- [What the exercise asks]
Starting at the line that has "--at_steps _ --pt" and stopping after the line that has "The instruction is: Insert", reproduce the listing below exactly; omit everything else.

------------------------------

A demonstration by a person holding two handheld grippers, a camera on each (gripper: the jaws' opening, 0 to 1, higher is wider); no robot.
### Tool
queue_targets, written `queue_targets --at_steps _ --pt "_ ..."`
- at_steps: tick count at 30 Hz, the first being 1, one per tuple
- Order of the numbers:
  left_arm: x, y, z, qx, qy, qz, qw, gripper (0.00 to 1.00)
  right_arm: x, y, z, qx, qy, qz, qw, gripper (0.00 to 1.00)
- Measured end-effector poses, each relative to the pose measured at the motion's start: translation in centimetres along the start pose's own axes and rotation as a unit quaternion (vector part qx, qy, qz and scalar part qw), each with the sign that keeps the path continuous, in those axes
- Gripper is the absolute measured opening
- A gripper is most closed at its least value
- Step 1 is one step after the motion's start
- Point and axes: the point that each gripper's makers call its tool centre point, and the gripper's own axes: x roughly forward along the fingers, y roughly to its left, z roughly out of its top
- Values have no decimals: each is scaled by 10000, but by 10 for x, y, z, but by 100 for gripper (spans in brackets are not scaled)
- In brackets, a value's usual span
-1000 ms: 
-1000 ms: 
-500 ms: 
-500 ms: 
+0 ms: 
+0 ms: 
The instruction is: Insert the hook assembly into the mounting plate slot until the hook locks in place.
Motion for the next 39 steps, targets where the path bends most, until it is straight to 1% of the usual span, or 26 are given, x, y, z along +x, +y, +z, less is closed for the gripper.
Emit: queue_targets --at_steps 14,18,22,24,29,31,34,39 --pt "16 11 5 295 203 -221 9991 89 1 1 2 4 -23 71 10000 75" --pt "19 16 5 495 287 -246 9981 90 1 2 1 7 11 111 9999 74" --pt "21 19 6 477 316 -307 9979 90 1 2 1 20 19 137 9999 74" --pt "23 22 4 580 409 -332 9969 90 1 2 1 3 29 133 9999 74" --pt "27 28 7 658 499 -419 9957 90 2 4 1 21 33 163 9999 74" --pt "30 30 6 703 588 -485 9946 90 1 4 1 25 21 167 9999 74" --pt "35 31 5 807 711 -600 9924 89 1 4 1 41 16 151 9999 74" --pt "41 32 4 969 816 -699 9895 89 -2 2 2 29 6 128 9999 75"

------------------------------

- [Response to this task]
queue_targets, written `queue_targets --at_steps _ --pt "_ ..."`
- at_steps: tick count at 30 Hz, the first being 1, one per tuple
- Order of the numbers:
  left_arm: x, y, z, qx, qy, qz, qw, gripper (0.00 to 1.00)
  right_arm: x, y, z, qx, qy, qz, qw, gripper (0.00 to 1.00)
- Measured end-effector poses, each relative to the pose measured at the motion's start: translation in centimetres along the start pose's own axes and rotation as a unit quaternion (vector part qx, qy, qz and scalar part qw), each with the sign that keeps the path continuous, in those axes
- Gripper is the absolute measured opening
- A gripper is most closed at its least value
- Step 1 is one step after the motion's start
- Point and axes: the point that each gripper's makers call its tool centre point, and the gripper's own axes: x roughly forward along the fingers, y roughly to its left, z roughly out of its top
- Values have no decimals: each is scaled by 10000, but by 10 for x, y, z, but by 100 for gripper (spans in brackets are not scaled)
- In brackets, a value's usual span
-1000 ms: 
-1000 ms: 
-500 ms: 
-500 ms: 
+0 ms: 
+0 ms: 
The instruction is: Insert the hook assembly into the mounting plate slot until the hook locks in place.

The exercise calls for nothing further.